4. The AIDS-related complex (ARC) phase may last several months to years and is associated with chronic secondary infections by non-opportunistic pathogens.
5. The terminal feline AIDS phase can last several months and is characterized by severe secondary infections, often with opportunistic pathogens, as well as neoplastic and neurological disorders.
Serum antibodies against FIV appear 2 to 6 weeks postinfection and tend to persist throughout life.
In domestic cats, multiple haematologic abnormalities are observed, including frequent cytopenia (leucopenia, anaemia or both), especially during the later stages of disease.
Haematologic landmarks of FIV infection are a depletion of CD4+ T lymphocytes, and an inversion of the CD4+/CD8 + T lymphocyte ratio. No clinical disease associated with FIV infection has been described in free- ranging wild felids.Histological lesions in the lymph nodes and spleen of domestic cats include follicular hyperplasia and polymorphism during the initial stages of infection. Both follicular hyperplasia and involution are observed during the ARC stage of the disease. Marked follicular involution and depletion characterize the final feline AIDS stage. Histological lesions in non- lymphoid tissues appear later and include lesions of gliosis, perivascular cuffing, white-matter vacuolation, and choroid plexus fibrosis predominantly in the cerebral cortex, glomerulosclerosis and tubular degenerative changes in the kidney and lesions associated with secondary infection.
The presence of FIV-specific antibodies in wild felids, demonstrating ongoing infection, can be detected by serological assays, most commonly ELISA. ELISA results should be confirmed by western immunoblotting.
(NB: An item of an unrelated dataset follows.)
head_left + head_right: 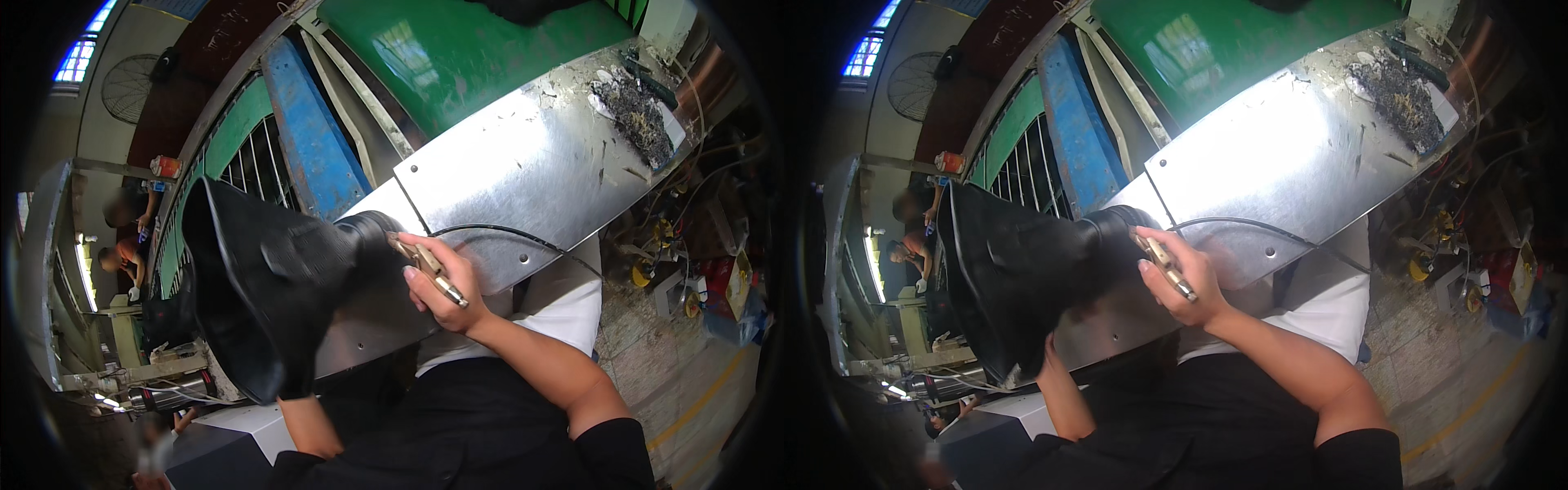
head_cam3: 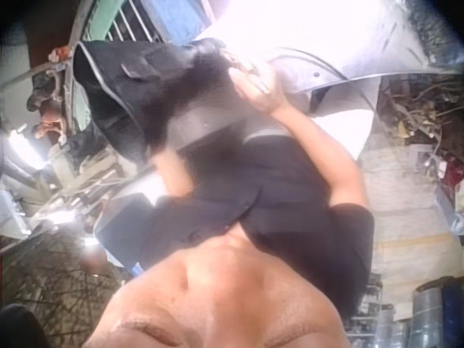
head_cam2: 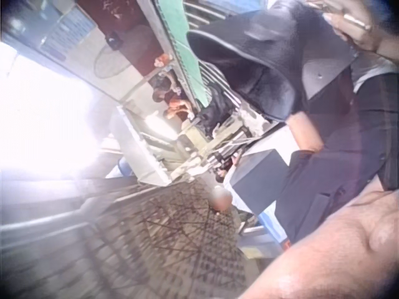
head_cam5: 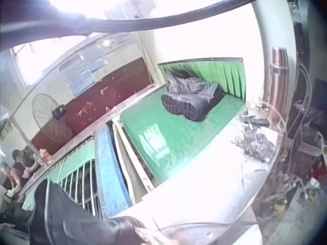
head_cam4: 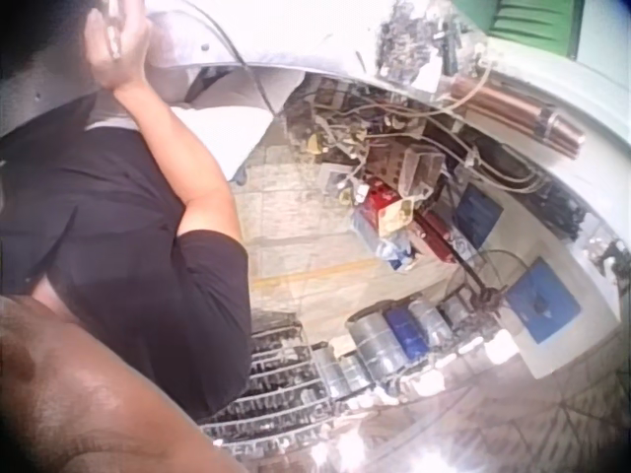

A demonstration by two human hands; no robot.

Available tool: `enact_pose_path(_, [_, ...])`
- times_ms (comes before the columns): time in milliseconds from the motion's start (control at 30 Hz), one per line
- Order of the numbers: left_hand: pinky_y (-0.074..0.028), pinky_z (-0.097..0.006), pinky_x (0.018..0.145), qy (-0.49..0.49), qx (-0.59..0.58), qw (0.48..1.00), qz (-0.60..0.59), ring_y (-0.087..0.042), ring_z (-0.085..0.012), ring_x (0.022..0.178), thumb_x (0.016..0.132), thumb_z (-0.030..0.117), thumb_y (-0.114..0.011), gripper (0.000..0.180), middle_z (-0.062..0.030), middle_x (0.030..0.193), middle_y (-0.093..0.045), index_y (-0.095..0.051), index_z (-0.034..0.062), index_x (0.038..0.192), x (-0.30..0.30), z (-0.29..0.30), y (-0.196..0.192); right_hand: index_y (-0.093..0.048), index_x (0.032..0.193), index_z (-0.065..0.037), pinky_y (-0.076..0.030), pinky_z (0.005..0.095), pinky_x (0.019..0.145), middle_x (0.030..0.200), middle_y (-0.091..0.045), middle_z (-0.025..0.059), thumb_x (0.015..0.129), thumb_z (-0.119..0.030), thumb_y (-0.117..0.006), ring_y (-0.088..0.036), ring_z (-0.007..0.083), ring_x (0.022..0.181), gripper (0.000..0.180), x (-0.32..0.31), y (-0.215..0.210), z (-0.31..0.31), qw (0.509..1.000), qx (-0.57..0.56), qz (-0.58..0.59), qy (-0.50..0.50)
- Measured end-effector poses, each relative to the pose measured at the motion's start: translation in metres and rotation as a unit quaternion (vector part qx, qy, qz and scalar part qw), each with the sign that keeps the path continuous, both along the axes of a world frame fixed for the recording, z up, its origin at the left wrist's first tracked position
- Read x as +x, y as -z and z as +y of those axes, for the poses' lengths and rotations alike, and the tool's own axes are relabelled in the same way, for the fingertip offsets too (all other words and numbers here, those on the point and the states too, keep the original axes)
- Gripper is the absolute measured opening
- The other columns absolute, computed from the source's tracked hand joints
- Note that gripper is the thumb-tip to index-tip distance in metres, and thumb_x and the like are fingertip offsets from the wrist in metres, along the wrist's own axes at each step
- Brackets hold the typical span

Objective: The person takes black boots from a conveyor belt and uses a handheld tool to treat the leather surface, focusing on the heel and seams. They rotate each boot to reach multiple areas before returning it to the conveyor belt.

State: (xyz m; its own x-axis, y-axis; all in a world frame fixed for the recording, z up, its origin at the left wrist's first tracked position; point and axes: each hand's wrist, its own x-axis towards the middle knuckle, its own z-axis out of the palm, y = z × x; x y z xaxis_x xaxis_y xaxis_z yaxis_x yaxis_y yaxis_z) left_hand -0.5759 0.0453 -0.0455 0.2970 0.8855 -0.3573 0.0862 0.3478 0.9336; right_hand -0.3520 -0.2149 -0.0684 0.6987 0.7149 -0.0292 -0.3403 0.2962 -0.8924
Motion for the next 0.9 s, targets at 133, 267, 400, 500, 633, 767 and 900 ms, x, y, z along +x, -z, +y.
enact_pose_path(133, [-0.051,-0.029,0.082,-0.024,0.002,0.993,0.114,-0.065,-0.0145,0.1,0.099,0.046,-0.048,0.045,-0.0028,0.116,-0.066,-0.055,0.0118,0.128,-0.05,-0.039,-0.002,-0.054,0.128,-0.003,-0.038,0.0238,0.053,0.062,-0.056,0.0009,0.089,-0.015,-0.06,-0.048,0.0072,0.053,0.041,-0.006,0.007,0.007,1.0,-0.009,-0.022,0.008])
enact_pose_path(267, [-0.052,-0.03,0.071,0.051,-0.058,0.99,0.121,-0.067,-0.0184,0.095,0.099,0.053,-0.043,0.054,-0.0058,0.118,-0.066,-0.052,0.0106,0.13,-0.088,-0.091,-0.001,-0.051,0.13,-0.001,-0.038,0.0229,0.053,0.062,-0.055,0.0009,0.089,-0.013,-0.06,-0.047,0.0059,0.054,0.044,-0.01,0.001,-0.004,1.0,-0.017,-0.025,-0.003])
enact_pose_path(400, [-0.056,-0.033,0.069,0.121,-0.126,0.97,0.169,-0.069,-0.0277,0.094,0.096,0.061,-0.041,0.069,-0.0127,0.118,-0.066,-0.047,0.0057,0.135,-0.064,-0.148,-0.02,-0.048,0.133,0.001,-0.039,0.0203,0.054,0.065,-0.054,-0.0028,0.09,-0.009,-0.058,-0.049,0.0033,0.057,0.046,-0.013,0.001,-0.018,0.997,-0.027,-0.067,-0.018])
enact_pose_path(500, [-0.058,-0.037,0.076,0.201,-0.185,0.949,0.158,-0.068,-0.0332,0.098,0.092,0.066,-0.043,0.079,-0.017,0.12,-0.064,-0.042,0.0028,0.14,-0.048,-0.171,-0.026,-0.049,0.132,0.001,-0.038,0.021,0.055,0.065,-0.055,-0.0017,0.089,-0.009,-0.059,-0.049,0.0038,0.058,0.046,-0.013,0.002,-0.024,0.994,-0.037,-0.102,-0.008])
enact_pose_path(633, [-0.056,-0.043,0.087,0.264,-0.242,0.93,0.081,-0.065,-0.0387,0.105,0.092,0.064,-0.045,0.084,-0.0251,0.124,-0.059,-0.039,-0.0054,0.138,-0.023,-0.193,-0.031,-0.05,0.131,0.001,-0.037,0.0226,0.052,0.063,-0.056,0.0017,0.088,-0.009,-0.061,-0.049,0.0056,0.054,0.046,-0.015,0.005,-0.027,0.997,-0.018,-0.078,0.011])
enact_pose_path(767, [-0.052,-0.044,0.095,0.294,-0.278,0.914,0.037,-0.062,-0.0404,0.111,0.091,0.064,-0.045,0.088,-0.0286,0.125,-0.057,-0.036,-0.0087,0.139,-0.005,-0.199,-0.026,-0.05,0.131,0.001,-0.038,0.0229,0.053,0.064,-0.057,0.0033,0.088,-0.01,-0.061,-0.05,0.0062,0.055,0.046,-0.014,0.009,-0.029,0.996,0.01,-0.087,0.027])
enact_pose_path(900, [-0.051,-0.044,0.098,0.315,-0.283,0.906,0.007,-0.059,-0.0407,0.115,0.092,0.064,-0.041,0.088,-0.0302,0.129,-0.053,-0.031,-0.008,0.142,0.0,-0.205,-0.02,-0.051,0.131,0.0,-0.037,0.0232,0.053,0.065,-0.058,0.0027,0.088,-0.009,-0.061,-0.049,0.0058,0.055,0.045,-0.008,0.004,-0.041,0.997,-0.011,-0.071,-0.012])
Viral isolation, molecular methods (e.g. PCR), and immunohistochemical tests for FIV antigen can indicate ongoing infection.
No regulations, management or control plans are in place for FIV infection in free-ranging wild mammals in Europe. There are no indications that FIV has zoonotic potential.
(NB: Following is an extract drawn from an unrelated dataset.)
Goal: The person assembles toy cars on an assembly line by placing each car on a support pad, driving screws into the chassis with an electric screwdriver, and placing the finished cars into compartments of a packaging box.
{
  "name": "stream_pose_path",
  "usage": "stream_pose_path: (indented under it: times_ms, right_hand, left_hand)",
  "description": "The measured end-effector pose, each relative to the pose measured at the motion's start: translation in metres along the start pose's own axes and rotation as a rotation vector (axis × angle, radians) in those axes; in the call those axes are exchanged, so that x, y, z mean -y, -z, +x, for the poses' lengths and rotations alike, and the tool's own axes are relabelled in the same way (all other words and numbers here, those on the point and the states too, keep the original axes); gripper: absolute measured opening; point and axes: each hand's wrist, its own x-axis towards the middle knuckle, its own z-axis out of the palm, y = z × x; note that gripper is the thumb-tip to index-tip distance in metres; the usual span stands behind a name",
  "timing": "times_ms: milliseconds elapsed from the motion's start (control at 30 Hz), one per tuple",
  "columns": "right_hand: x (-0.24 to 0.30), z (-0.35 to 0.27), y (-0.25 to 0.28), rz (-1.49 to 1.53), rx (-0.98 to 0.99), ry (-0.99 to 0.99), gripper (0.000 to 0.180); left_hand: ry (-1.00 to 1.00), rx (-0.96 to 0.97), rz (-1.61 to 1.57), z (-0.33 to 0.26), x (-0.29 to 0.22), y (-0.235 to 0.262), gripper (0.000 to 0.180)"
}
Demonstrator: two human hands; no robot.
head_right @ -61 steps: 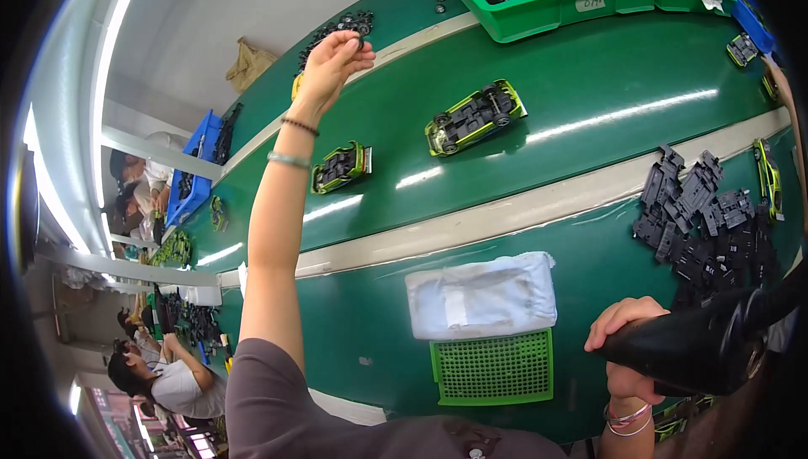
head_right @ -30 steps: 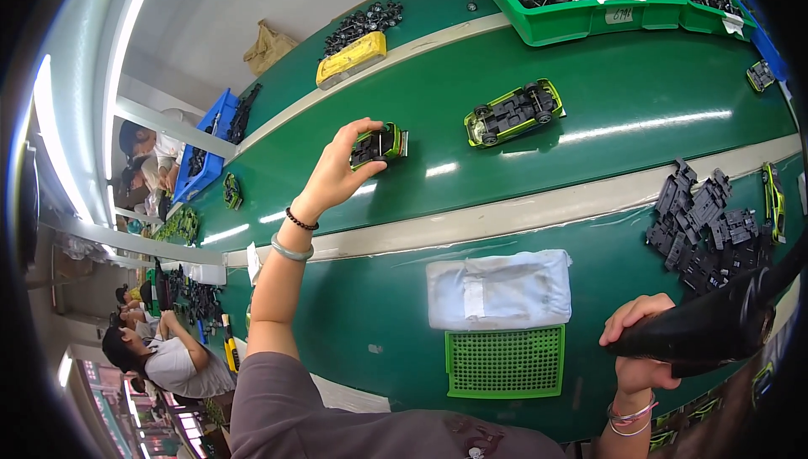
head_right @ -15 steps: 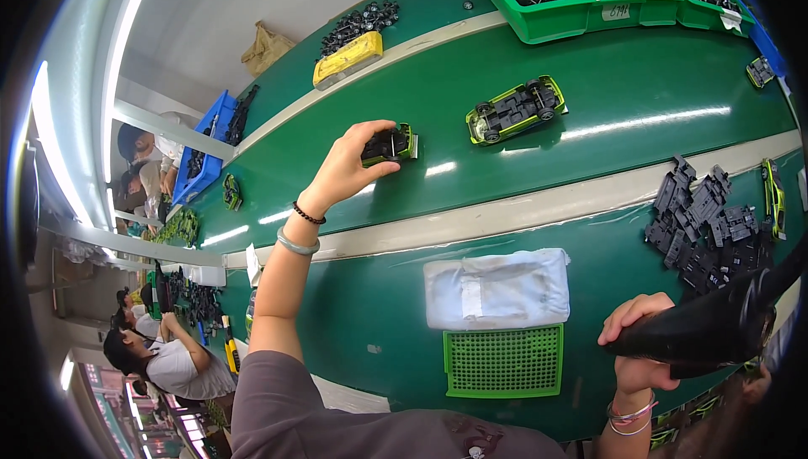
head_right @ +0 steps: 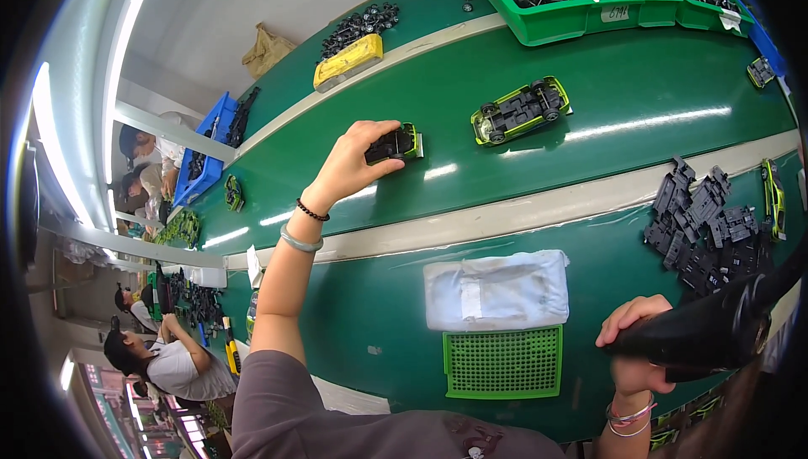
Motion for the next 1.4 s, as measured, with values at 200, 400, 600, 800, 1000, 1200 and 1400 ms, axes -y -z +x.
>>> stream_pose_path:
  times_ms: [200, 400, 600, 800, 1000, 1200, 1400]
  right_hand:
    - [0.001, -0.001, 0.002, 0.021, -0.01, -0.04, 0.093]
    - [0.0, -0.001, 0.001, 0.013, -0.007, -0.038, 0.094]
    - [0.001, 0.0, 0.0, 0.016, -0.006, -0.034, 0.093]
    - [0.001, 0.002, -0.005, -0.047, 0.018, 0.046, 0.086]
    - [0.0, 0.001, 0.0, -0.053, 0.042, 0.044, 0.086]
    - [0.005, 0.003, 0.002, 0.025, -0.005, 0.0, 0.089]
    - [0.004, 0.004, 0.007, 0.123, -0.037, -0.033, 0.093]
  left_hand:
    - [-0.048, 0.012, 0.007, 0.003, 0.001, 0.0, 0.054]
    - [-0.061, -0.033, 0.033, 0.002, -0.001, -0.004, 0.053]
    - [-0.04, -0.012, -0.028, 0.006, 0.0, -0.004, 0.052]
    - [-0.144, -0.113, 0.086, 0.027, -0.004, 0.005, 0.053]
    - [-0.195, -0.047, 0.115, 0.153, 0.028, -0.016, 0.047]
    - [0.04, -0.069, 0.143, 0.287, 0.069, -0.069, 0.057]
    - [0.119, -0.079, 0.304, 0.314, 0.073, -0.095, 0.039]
FIV may represent a threat to endangered European wildcats and Iberian lynxes, with domestic and feral cats representing a source of FIV infection(4). Monitoring of European wildcat and Iberian lynx populations for the prevalence and the impact of FIV infection would be indicated.
ALCES Leucotropic oncovirus infection
Since the mid-1980s, large numbers of moose (Alces alces) have been found in poor condition or dead in southwestern regions of Sweden. Among the numerous names used for the disease, moose wasting syndrome (MWS) was probably the most appropriate. Among its possible causes, diet-related factors (mineral deficiencies) and infection with Alces Ieucotropic oncovirus (ALOV) have been consid- ered(7’8).
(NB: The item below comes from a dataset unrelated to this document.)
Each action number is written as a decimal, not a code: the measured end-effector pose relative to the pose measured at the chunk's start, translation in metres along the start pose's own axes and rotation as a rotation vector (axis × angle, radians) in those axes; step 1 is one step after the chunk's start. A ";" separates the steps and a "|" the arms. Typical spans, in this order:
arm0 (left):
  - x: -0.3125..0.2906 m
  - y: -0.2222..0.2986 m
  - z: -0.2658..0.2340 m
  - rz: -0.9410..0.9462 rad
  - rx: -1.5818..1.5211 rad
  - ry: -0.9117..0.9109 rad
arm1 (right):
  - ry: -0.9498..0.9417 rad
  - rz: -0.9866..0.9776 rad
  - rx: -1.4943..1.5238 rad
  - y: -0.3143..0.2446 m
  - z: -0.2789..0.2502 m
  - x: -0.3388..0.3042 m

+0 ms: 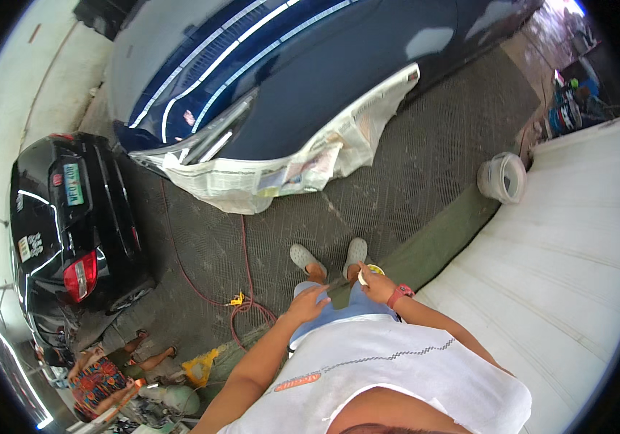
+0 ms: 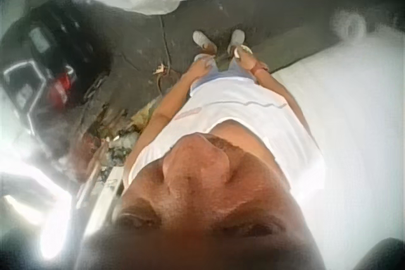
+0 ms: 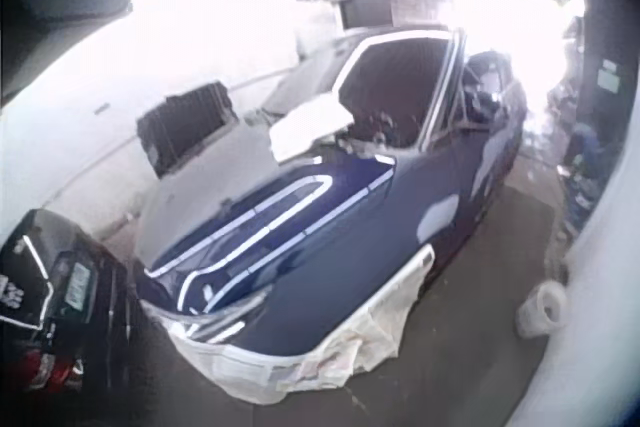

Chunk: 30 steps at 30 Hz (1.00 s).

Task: The person tapes newspaper and white paper onto the front bumper and hood of a dark blue car using masking tape. They smooth the paper to conform to the car's curves and secure edges with tape.

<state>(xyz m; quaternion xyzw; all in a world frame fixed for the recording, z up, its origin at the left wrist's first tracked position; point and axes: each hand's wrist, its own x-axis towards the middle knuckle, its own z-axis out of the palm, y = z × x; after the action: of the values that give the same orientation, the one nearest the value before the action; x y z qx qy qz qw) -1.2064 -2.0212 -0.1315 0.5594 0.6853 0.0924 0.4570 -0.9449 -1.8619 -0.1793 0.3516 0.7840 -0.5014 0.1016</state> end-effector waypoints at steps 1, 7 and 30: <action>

MWS has only been reported in moose in Sweden since the mid- 1980s, notably in Alvsborg county. The moose is the only species reportedly affected, with the highest incidence in females (84%) and older animals. Although transmission of MWS in moose has not been confirmed, the markedly higher prevalence in females suggests venereal transmission. ALOV may be transmitted to calves from mothers with MWS. The pathogenesis of MWS and ALOV infection in moose is unknown. MWS- affected moose present with apathy, anorexia, emaciation, diarrhoea and neurological signs, such as impaired vision, circling and lack of fear of humans. MWS-associated gross and histological lesions include emaciation, erosive, ulcerative, and necrotic lesions in the mucosa of the digestive tract, and atrophy of lymphoid organs. Diagnosis of MWS is based on clinical features and characteristic erosive lesions. There is no regulation, management or control plan for ALOV infection or MWS in moose in Europe. ALOV has not been shown to infect other animal species, including humans. MWS has had a major impact on the moose population in some areas of Sweden.